### Problem details
Locate the line with "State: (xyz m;" in the material. Copy that line and each one after it, through the last, exactly and with nothing else.

### Data section
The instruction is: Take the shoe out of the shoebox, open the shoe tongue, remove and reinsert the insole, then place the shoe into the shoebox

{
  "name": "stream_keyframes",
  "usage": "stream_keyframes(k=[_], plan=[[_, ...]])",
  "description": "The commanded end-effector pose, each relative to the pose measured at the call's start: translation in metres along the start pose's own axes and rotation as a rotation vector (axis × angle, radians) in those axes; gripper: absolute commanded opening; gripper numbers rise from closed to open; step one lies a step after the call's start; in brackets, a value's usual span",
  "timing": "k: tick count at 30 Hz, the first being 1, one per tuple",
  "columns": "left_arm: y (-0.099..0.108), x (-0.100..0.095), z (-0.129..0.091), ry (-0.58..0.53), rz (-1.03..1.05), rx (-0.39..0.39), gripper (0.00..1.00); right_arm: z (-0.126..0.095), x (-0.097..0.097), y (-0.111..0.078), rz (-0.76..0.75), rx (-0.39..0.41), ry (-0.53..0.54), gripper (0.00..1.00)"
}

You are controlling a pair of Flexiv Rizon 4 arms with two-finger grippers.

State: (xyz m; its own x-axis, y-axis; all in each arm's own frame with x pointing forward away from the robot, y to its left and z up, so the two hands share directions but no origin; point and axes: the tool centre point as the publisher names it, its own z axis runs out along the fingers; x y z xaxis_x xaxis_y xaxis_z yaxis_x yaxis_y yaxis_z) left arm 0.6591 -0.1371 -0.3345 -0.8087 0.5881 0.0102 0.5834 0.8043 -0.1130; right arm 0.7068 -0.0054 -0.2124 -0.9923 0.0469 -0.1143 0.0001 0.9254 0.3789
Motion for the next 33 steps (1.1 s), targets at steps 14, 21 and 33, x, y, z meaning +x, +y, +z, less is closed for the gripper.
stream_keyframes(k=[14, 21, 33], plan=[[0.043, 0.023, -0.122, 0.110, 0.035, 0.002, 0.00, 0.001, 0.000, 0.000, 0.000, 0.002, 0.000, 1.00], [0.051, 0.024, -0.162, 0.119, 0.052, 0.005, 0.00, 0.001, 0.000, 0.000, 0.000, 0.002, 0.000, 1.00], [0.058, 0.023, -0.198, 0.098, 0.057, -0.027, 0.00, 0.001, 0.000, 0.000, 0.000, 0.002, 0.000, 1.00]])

### Solution
State: (xyz m; its own x-axis, y-axis; all in each arm's own frame with x pointing forward away from the robot, y to its left and z up, so the two hands share directions but no origin; point and axes: the tool centre point as the publisher names it, its own z axis runs out along the fingers; x y z xaxis_x xaxis_y xaxis_z yaxis_x yaxis_y yaxis_z) left arm 0.6591 -0.1371 -0.3345 -0.8087 0.5881 0.0102 0.5834 0.8043 -0.1130; right arm 0.7068 -0.0054 -0.2124 -0.9923 0.0469 -0.1143 0.0001 0.9254 0.3789
Motion for the next 33 steps (1.1 s), targets at steps 14, 21 and 33, x, y, z meaning +x, +y, +z, less is closed for the gripper.
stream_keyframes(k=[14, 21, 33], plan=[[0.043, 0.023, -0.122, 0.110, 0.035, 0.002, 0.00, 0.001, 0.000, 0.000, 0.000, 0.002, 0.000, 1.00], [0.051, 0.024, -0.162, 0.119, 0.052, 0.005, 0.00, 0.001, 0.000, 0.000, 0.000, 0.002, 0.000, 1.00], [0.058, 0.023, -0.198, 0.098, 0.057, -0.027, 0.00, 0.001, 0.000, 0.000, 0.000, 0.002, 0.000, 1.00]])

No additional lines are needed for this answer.